Jae C. Hong, File, Associated Press
In this Feb. 8, 2008 file photo, a for sale sign stands in front of a bank-owned home.

SALT LAKE CITY — The number of properties falling into foreclosure is dropping dramatically, a new report indicates.

The RealtyTrac Q1 2012 Metropolitan Foreclosure Market Report showed the rate of first quarter foreclosure activity in the state's most populous metropolitan statistical areas declined at least 22 percent from the last quarter of 2011, and at least 42 percent from the same period last year.

The Salt Lake City metro area reported a rate of foreclosure filings — default notices, scheduled auctions and bank repossessions — of 1 in every 163 households, putting the state capital at No. 47 nationally. The rate decreased 22 percent from fourth quarter 2011, and nearly 49 percent from first quarter 2011.

The Provo-Orem area ranked No. 52, with 1 in every 174 households reporting a filing — down more than 25 percent from last quarter and 42 percent year over year.

The Clearfield-Ogden area, which ranks No. 117, reported a filing in one of every 330 households — down more than 26 percent from the previous three-month period and a decrease of almost 56 percent year over year.

The nationwide average was 1 in every 230 households — a decline of 2.25 percent from fourth quarter 2011 and down just under 16 percent from the same period last year.

Stockton, Calif., posted the nation's highest metropolitan foreclosure rate in the first quarter, with one in every 60 housing units in the Stockton metro area reporting a foreclosure filing during the period — more than three times the national average.

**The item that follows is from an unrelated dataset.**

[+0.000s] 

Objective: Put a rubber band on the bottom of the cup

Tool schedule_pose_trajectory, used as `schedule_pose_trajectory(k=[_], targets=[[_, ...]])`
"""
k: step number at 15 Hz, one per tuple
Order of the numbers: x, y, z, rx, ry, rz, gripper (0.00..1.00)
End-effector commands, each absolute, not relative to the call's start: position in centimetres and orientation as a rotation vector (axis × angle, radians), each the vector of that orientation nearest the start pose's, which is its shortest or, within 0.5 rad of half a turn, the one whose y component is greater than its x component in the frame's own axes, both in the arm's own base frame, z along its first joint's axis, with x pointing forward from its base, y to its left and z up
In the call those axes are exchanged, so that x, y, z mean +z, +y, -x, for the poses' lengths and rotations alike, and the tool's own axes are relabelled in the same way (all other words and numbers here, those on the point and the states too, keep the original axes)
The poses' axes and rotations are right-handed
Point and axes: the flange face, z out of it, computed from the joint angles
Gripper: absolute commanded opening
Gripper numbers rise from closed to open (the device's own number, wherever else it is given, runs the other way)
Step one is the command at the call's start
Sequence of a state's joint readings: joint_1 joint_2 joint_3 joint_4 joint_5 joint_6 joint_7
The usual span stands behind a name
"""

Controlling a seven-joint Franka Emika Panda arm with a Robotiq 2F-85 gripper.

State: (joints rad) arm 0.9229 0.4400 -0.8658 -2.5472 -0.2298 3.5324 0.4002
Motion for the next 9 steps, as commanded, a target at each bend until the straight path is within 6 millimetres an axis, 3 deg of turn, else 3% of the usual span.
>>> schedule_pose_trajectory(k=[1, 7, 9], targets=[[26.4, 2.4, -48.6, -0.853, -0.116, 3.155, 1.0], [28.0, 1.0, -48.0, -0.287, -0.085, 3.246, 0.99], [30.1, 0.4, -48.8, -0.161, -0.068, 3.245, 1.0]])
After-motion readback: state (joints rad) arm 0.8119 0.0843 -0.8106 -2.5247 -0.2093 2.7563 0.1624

Nearby Modesto, Calif., posted a nearly identical foreclosure rate, giving it the nation's second highest metro foreclosure rate. Three other California cities rounded out the top five foreclosure filing rates, with Riverside-San Bernardino at No. 3, Vallejo-Fairfield at No. 4 and Merced ranked fifth.

The report stated that first-quarter foreclosure activity increased from the previous quarter in 114 out of the nation's 212 metropolitan areas with a population of 200,000 or more.

First-quarter foreclosure activity increased from the previous quarter in 26 out of the nation's 50 largest metro areas, led by Pittsburgh, up 49 percent; Indianapolis, up 37 percent; and Philadelphia, up 30 percent. The biggest quarterly decreases in foreclosure activity among the 50 largest metro areas came in Portland, Ore., down 28 percent; Las Vegas, down 26 percent; and Providence, R.I. — down 24 percent.

"First quarter metro foreclosure trends were a mixed bag," said RealtyTrac CEO Brandon Moore. "While the majority of metro areas continued to show foreclosure activity down from a year ago, more than half reported increasing foreclosure activity from the previous quarter — an early sign that long-dormant foreclosures are coming out of hibernation in many local markets."